Okay. Thank you. That's helpful. Yes, yes, it's great. And then, I guess just one more question from me. Another update I found interesting that you guys provided in your numbers from the press release was the number of cities that TuanChe has sales operations in, that number slightly declined Q-over-Q relative to the Q2 level. It was a slight decline, but it sounds like this may have been somewhat intentional, so I'm wondering if that is correct. Then are you exiting certain areas that may have less potential positive ROI?

Speaker 1

Let me translate the question first. That is a great question. Regarding the cities we operate in, we have maintained those cities with higher ROIs and higher frequencies in auto shows. For those more remote cities with lower ROIs that may even lead to a loss while holding long-term auto shows, we would turn to our new online auto shows and online special promotion events to cover those areas, which would be a more cost-effective way. Does that answer your question?

Speaker 4

That’s interesting. Yes, it does sound like a good move. I'm pleased to hear that as well. It seems like a bit of a strategic repositioning. Congratulations on your revenue this quarter; you exceeded your guidance and my estimates.
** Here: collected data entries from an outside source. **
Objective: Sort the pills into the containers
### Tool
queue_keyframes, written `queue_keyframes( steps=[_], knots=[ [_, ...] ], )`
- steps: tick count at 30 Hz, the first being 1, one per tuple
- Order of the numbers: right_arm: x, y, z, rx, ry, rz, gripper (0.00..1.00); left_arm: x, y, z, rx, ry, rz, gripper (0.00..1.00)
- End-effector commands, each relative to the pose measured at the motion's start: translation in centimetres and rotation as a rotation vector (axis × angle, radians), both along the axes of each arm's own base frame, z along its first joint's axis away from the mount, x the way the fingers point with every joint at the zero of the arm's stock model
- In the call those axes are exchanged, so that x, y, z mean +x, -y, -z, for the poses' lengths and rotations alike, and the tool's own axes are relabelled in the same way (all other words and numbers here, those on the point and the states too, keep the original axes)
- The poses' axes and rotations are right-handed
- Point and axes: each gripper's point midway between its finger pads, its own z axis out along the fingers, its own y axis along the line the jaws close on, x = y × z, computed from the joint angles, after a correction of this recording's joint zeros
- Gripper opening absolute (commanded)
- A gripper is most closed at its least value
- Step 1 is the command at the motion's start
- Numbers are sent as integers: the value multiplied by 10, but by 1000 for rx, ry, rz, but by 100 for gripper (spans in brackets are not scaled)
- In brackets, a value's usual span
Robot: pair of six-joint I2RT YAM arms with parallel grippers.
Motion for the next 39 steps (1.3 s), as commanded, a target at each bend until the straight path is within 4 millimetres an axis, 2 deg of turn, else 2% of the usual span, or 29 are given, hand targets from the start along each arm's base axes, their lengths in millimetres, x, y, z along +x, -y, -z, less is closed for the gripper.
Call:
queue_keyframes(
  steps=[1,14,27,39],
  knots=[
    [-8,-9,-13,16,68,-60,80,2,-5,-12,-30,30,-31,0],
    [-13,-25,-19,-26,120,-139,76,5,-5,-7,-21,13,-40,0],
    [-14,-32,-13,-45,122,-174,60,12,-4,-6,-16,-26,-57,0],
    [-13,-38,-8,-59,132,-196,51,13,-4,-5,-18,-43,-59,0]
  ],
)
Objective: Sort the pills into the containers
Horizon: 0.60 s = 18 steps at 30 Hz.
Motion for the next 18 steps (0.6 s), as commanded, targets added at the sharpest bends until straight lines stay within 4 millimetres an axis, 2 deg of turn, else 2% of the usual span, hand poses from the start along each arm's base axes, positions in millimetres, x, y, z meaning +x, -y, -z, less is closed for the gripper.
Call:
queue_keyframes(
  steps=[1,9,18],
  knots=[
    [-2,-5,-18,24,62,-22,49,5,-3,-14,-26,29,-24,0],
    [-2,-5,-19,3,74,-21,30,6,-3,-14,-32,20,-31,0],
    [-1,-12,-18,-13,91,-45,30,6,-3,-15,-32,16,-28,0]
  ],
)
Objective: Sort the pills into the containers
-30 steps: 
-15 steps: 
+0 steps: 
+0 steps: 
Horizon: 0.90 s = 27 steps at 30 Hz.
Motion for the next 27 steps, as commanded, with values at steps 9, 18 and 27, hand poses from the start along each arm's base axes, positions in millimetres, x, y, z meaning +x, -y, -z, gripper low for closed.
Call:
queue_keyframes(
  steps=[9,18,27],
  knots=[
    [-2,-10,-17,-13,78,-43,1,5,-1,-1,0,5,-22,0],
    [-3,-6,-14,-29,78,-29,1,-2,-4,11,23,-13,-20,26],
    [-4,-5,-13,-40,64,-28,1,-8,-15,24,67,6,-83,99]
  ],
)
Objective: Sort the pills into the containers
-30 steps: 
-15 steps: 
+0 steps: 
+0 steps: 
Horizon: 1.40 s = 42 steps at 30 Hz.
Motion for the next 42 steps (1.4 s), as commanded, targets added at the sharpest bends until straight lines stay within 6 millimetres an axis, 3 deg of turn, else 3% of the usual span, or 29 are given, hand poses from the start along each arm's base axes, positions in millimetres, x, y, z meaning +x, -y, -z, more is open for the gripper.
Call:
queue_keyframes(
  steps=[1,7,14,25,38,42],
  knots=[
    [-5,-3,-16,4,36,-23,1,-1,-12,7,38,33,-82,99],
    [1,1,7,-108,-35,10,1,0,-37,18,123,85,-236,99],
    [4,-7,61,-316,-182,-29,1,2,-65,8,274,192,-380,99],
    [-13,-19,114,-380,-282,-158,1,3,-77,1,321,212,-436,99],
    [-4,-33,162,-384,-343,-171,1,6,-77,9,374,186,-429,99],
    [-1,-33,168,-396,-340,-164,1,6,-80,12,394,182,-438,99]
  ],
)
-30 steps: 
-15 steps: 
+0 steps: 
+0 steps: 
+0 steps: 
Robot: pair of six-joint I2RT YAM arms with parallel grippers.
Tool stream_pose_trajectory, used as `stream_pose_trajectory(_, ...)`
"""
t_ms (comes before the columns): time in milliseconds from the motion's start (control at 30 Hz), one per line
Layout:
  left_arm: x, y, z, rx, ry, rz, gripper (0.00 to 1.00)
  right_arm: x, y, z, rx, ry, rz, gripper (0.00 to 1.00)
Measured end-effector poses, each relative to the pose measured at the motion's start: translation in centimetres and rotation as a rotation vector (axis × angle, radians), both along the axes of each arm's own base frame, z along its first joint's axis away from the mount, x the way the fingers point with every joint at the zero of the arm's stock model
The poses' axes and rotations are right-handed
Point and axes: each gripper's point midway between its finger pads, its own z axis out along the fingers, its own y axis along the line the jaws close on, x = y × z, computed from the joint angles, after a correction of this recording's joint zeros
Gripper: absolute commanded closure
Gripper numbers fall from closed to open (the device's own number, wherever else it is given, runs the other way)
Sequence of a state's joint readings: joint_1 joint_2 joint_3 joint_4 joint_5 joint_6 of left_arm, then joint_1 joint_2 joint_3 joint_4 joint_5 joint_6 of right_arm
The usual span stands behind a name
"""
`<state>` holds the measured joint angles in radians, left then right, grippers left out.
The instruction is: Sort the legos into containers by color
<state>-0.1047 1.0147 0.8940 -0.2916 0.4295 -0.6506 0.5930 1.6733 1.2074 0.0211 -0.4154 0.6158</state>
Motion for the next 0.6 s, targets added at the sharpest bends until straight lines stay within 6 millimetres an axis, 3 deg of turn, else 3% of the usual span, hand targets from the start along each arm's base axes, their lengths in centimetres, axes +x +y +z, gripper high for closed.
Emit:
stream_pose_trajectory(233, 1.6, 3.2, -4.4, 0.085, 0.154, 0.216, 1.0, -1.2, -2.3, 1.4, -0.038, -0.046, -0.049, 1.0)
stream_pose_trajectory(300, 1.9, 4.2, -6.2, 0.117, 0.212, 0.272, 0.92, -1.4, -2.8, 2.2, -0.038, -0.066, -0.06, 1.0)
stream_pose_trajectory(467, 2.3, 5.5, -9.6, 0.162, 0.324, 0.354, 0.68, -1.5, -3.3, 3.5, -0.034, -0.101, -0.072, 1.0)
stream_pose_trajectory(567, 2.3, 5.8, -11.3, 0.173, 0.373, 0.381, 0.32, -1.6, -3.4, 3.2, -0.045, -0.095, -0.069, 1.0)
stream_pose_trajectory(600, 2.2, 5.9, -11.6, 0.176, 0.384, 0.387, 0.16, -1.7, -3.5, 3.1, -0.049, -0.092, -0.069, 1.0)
It's encouraging to see things turning around, and I wish you the best. Thank you.

Speaker 1

Thank you very much, Jack. Operator, is there any further questions?

Operator

I'm sorry, there are no further questions. I'd like to turn the call back over to management for closing remarks.

Speaker 1

Okay. Thank you once again for joining us today. If you have further questions, please feel free to contact TuanChe Investor Relations through the contact information provided on our website or the Piacente Group Investor Relations. Thank you.

Operator

This concludes the earnings conference call. You may now disconnect your lines. Thank you for attending.